Pie charts and bar graphs

Language Log 2025-02-17

Yesterday's Frazz:

Caulfield's joke illustrates several interesting linguistic points.

(1) First, his choice to compound "pie" with "chart"  and "bar" with "graph" is irrelevant to the joke, but it does align with the statistics of usage (and also probably reflects the cartoonist's idea about the assignment that Caulfield was given).  Since the opposite associations are also possible, this illustrates what we might call lexicographic crystallization.
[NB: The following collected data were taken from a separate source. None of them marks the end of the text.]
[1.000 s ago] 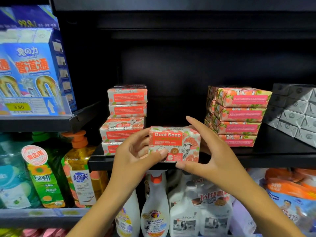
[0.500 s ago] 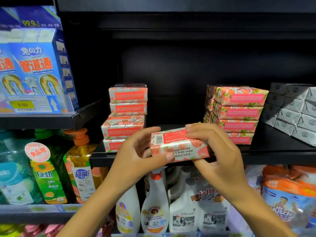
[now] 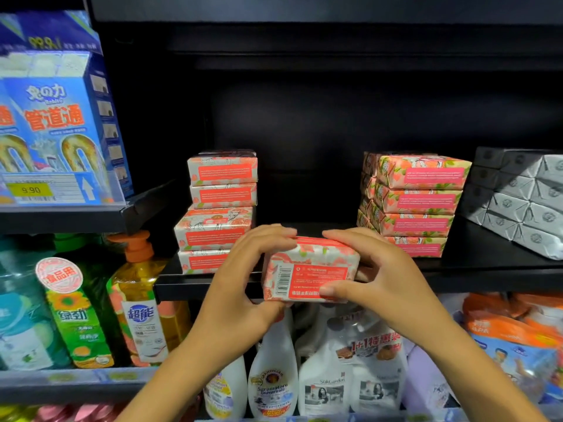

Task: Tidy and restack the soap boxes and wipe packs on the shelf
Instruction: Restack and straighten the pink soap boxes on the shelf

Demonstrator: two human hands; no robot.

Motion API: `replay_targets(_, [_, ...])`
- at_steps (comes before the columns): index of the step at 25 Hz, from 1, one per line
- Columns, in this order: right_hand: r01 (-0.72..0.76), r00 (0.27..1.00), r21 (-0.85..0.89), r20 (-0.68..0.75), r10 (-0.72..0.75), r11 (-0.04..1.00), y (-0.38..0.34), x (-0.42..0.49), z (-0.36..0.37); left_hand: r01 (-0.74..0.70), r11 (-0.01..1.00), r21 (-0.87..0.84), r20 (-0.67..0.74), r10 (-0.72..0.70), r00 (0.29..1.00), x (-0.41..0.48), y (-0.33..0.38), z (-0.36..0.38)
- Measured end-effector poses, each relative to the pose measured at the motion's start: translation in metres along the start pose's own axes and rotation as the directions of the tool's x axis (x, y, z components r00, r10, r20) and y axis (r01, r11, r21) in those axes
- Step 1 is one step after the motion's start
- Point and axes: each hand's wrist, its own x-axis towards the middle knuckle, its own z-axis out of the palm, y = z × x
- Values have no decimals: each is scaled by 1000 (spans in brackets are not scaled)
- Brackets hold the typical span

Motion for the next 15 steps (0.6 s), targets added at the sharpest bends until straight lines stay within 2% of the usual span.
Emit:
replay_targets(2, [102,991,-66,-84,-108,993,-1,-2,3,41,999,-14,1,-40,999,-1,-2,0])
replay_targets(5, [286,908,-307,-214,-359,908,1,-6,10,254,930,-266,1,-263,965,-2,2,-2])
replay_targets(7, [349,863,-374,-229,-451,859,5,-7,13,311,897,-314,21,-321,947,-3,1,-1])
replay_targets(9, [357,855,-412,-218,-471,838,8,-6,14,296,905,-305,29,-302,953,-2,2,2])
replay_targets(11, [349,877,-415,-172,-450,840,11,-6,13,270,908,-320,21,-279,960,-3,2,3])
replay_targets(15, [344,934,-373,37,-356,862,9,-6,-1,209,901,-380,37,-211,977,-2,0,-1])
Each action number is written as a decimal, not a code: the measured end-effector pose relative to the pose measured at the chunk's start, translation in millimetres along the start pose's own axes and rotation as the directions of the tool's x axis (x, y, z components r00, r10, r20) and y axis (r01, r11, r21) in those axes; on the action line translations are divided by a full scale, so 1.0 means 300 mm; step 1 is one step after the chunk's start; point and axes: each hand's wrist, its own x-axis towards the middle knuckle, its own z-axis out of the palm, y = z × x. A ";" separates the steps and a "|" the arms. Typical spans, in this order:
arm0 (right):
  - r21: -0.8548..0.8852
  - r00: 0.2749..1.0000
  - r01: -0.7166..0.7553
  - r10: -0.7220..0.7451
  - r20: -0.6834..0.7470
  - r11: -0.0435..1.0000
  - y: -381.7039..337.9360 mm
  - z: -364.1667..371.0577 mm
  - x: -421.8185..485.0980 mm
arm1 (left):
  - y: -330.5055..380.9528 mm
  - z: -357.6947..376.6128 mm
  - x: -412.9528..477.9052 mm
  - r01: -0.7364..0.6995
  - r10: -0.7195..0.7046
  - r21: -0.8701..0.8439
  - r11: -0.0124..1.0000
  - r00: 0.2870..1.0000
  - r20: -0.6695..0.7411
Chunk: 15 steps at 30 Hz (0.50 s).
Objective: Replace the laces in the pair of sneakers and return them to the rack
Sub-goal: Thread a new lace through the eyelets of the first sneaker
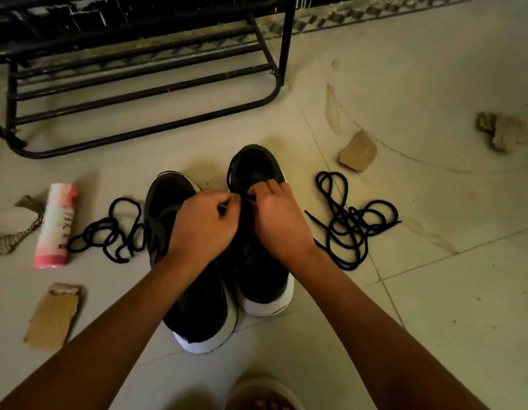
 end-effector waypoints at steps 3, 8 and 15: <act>0.199 0.997 -0.060 0.067 -0.030 0.978 0.009 0.016 0.005 | -0.020 0.000 0.025 -0.005 0.005 -0.003 1.000 1.000 0.006; 0.632 0.963 -0.172 0.264 -0.053 0.756 0.025 0.024 -0.005 | -0.036 0.010 0.044 -0.019 0.019 -0.004 1.000 1.000 -0.018; 0.693 0.956 -0.131 0.276 -0.101 0.709 0.039 0.046 -0.027 | -0.048 -0.003 0.102 0.333 -0.492 -0.694 0.639 0.870 -0.035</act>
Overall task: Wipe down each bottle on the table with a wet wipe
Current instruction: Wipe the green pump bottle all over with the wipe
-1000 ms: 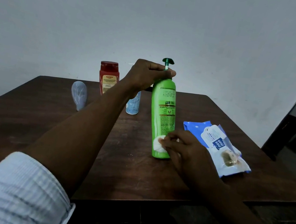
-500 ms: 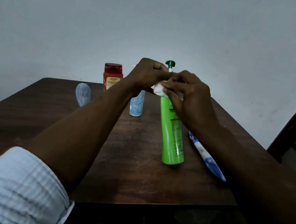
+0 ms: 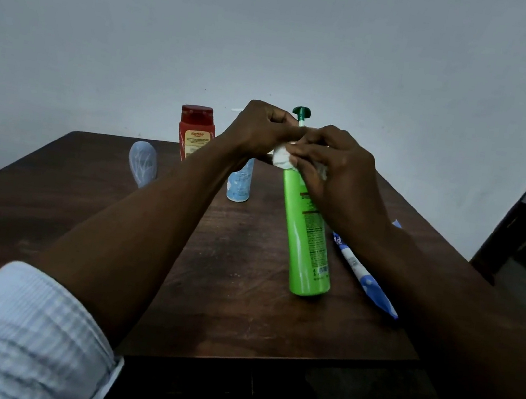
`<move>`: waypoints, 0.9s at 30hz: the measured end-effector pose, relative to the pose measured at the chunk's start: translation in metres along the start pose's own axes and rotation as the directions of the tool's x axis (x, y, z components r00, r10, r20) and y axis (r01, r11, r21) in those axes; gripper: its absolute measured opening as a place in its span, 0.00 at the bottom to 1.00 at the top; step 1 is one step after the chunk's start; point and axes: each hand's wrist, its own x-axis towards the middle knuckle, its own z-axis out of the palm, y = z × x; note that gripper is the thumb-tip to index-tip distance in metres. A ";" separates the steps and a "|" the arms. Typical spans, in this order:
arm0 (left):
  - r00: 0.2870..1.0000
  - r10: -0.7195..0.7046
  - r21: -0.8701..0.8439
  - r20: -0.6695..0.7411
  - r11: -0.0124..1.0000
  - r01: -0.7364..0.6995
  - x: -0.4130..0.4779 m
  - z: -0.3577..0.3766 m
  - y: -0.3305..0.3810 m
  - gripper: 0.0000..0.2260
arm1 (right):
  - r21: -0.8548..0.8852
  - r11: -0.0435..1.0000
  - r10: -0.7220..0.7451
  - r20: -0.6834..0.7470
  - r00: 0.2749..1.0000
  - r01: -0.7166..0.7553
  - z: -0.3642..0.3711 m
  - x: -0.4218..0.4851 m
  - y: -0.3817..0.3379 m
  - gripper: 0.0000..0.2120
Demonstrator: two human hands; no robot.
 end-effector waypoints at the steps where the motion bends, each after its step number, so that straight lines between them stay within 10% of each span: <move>1: 1.000 0.001 -0.002 -0.006 1.000 -0.001 0.000 0.000 0.000 0.09 | -0.004 1.000 -0.002 -0.002 1.000 0.002 -0.001 -0.001 -0.001 0.07; 27: 0.997 -0.079 0.047 0.012 0.996 0.079 0.002 -0.026 -0.004 0.10 | -0.112 0.975 -0.153 0.276 0.949 0.190 -0.023 -0.143 -0.005 0.13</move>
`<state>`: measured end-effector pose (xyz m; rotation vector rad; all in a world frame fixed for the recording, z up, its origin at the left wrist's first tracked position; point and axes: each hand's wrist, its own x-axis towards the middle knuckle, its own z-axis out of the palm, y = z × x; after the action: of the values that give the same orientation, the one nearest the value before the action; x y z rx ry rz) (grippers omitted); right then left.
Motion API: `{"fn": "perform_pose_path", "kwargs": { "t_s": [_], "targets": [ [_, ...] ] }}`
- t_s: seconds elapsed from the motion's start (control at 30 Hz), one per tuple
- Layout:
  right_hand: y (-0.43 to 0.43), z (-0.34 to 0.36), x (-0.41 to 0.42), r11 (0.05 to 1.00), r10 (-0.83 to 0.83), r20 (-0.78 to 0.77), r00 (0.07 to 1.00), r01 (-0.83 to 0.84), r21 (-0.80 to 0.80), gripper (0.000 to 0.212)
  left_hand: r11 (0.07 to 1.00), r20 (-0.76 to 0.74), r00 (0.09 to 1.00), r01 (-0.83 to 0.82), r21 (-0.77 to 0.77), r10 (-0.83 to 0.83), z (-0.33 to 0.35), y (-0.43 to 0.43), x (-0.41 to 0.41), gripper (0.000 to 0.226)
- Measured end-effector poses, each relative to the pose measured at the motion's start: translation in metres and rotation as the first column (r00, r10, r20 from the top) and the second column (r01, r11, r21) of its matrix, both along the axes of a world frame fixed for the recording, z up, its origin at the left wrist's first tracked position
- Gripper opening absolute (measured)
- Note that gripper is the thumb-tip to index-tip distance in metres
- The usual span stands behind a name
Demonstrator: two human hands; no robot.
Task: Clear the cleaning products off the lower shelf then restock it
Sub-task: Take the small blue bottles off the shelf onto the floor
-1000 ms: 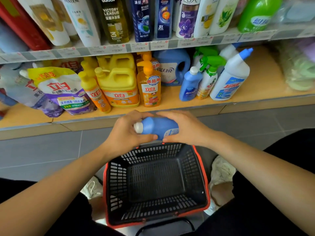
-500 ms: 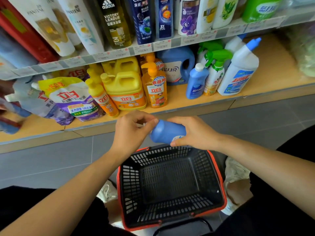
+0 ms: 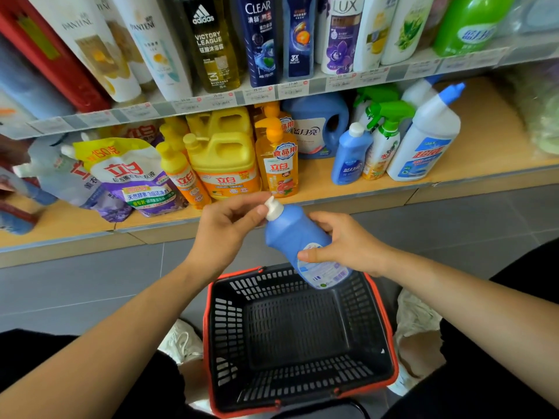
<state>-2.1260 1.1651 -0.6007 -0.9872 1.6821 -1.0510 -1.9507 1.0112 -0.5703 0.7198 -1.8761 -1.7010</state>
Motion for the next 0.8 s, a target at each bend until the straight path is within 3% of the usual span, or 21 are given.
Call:
{"fn": "perform_pose_path", "kwargs": {
  "t_s": [0.07,0.33,0.5,0.57,0.63,0.8],
  "targets": [
    [0.000,0.000,0.004,1.000,-0.008,0.061,0.998,0.007,0.002,0.046,0.998,-0.022,1.000,-0.010,0.066,0.012,0.000,-0.002,0.000,0.019],
    [0.002,0.004,0.010,1.000,0.017,0.287,0.958,-0.021,0.010,0.052,0.956,-0.048,0.994,0.106,0.273,-0.097,0.002,-0.005,0.000,0.025],
    [0.002,0.002,0.009,0.999,0.042,0.364,0.930,-0.043,-0.004,0.058,0.937,-0.072,0.982,0.188,0.293,-0.175,0.009,-0.004,0.000,0.030],
    [0.002,0.002,0.011,0.999,0.034,0.314,0.949,-0.024,-0.035,0.055,0.968,-0.041,0.990,0.143,0.207,-0.137,0.013,-0.003,-0.001,0.028],
    [0.001,0.003,0.015,0.997,-0.003,0.154,0.988,0.015,-0.077,0.050,0.998,0.001,1.000,0.023,0.051,-0.023,0.013,-0.001,-0.001,0.016],
    [0.003,0.006,0.026,0.985,-0.119,-0.199,0.973,0.090,-0.147,0.050,0.965,0.020,0.987,-0.152,-0.213,0.160,0.010,0.005,-0.001,0.012]
  ]
}}
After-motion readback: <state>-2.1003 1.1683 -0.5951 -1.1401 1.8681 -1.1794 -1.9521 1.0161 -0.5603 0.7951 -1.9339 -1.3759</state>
Here are some counts from Google Scholar:

"pie chart" 238,000   "pie graph" 11,400"bar chart" 274,000   "bar graph" 466,000

So on the pie-metaphor dimension, "chart" has more than 95%  of the head-noun total, while "graph" has less than 5%. In comparison, on the bar-metaphor dimension, "chart" has just 37%, and "graph" has 63%. Neither association is categorical, but both are biased in a way that might develop over time into a categorical distinction. It's possible that the current variation reflects different categorical choices by individual authors or editors.

(2) The basis of the joke is the semantics of the compounds. A "pie chart", in the conventional sense that Mrs. Olsen had in mind, is an image that looks like a pie, not an image that charts pies.  That semantic relation is not an intrinsic property of English noun compounds, whose second noun can perfectly well denote an action applied to the preceding one. A "haircut" cuts hair, "birth control" controls births, a "shoulder massage" massages shoulders, etc. But individual compound nouns become associated with a particular type of interpretation, so that a "car park" is a place to park cars, not a garden-like space where automobiles are on display. There's a large literature on this general topic — you could start with the survey in section 2.2 ("Semantic Relations in N° Compound Nouns") of this 1992 paper, or explore more recent works on Google Scholar.

(3) Like other Germanic languages, English generally uses complex nominals where Romance languages have prepositional post-modification (with variation in prepositions that's also worth exploring). Thus German Tortendiagramm and Dutch taartdiagram, compared to Spanish gráfico de torta, Portuguese gráfico de pizza, Italian grafico a torta, French graphique à secteurs (or camembert :-)…).

There's more, but that's enough for this morning.